WHAT YOU SHOULD DO ▸
Scan the data below for the string "robot". Copy every line where it appears.

MATERIAL SHOWN ▸
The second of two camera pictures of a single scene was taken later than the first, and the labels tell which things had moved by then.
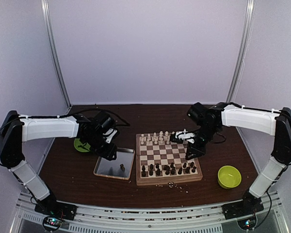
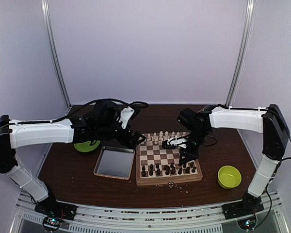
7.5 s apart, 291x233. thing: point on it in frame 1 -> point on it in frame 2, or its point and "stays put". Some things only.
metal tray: x=120 y=168 stays put
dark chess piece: x=168 y=170 stays put
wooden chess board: x=160 y=160 stays put
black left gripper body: x=101 y=150 -> x=123 y=140
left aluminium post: x=45 y=6 stays put
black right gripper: x=199 y=151 -> x=188 y=157
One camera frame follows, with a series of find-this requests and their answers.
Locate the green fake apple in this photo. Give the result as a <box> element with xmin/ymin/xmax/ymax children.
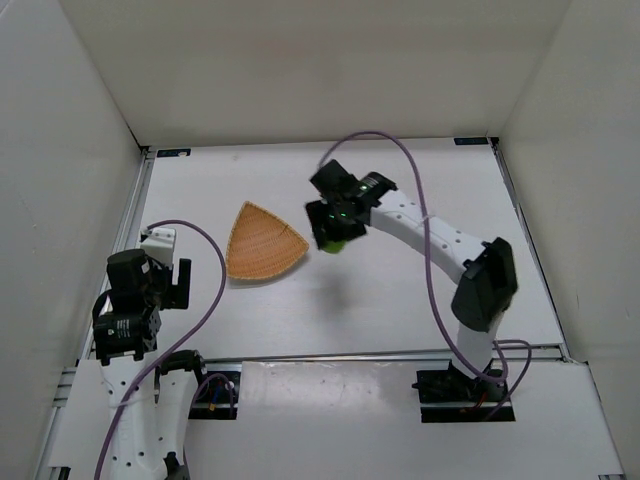
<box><xmin>318</xmin><ymin>240</ymin><xmax>346</xmax><ymax>254</ymax></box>

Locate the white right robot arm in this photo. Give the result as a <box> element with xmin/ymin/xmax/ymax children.
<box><xmin>305</xmin><ymin>160</ymin><xmax>518</xmax><ymax>380</ymax></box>

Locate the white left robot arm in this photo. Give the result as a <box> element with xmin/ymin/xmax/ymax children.
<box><xmin>92</xmin><ymin>248</ymin><xmax>204</xmax><ymax>479</ymax></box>

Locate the woven triangular fruit basket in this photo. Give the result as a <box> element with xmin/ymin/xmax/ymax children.
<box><xmin>225</xmin><ymin>201</ymin><xmax>309</xmax><ymax>281</ymax></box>

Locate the blue label sticker right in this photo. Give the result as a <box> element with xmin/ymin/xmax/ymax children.
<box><xmin>454</xmin><ymin>137</ymin><xmax>489</xmax><ymax>146</ymax></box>

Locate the blue label sticker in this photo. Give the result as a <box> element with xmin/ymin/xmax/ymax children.
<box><xmin>454</xmin><ymin>137</ymin><xmax>489</xmax><ymax>146</ymax></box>
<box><xmin>156</xmin><ymin>148</ymin><xmax>191</xmax><ymax>158</ymax></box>

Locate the blue label sticker left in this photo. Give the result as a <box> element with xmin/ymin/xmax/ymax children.
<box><xmin>156</xmin><ymin>148</ymin><xmax>191</xmax><ymax>158</ymax></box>

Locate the white front cover board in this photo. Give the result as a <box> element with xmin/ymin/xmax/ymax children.
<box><xmin>47</xmin><ymin>360</ymin><xmax>625</xmax><ymax>480</ymax></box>

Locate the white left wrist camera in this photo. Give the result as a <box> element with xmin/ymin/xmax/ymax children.
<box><xmin>136</xmin><ymin>227</ymin><xmax>176</xmax><ymax>266</ymax></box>

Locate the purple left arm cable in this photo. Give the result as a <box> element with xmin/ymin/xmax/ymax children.
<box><xmin>93</xmin><ymin>219</ymin><xmax>237</xmax><ymax>480</ymax></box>

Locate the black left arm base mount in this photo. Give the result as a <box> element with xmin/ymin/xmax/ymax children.
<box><xmin>189</xmin><ymin>371</ymin><xmax>241</xmax><ymax>421</ymax></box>

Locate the left aluminium frame rail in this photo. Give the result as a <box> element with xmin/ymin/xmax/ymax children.
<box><xmin>31</xmin><ymin>147</ymin><xmax>148</xmax><ymax>479</ymax></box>

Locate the aluminium frame rail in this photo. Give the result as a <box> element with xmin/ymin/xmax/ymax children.
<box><xmin>31</xmin><ymin>147</ymin><xmax>148</xmax><ymax>479</ymax></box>
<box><xmin>205</xmin><ymin>345</ymin><xmax>571</xmax><ymax>364</ymax></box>
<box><xmin>489</xmin><ymin>137</ymin><xmax>626</xmax><ymax>480</ymax></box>

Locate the right aluminium frame rail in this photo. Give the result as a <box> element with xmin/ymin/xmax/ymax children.
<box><xmin>489</xmin><ymin>137</ymin><xmax>626</xmax><ymax>480</ymax></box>

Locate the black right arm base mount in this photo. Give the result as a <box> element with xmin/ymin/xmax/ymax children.
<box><xmin>412</xmin><ymin>368</ymin><xmax>516</xmax><ymax>424</ymax></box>

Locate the front aluminium frame rail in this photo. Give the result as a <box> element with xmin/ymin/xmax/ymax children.
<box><xmin>205</xmin><ymin>345</ymin><xmax>571</xmax><ymax>364</ymax></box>

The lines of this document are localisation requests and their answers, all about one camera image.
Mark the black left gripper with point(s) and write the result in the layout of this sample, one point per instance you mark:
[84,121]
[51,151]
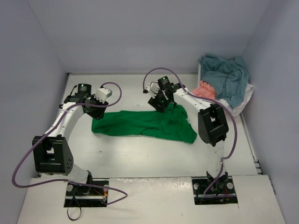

YOUR SOLUTION ▸
Locate the white right robot arm in this photo. Give the result as a <box> element with xmin/ymin/xmax/ymax children.
Locate the white left robot arm in this photo. Give the result as a <box> element with xmin/ymin/xmax/ymax children.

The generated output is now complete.